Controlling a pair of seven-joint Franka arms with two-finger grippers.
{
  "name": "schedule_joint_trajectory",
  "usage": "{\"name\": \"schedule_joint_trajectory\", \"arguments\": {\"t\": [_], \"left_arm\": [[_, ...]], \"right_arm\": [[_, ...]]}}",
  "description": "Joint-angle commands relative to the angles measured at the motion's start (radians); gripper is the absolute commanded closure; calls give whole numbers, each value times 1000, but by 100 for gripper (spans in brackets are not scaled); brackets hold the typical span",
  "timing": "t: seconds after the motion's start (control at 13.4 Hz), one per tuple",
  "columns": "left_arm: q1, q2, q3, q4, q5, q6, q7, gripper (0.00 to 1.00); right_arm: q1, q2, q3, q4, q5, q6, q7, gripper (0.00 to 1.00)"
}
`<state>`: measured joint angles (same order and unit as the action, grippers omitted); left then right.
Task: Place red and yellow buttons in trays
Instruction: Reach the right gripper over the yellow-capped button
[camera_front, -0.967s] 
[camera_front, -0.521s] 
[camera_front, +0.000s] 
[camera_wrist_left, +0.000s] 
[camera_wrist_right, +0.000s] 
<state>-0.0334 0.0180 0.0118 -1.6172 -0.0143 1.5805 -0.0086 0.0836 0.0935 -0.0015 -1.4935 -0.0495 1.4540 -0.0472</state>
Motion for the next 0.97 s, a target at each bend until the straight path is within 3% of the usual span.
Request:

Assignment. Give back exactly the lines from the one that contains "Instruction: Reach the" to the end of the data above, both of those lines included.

Solution for this exercise.
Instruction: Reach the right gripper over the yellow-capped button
[camera_front, -0.967s] 
[camera_front, -0.521s] 
[camera_front, +0.000s] 
[camera_wrist_left, +0.000s] 
[camera_wrist_right, +0.000s] 
<state>-0.0334 0.0180 0.0118 -1.6172 -0.0143 1.5805 -0.0086 0.0836 0.0935 -0.0015 -1.4935 -0.0495 1.4540 -0.0472</state>
Motion for the next 0.97 s, a target at each bend until the straight path is within 3% of the usual span.
Request:

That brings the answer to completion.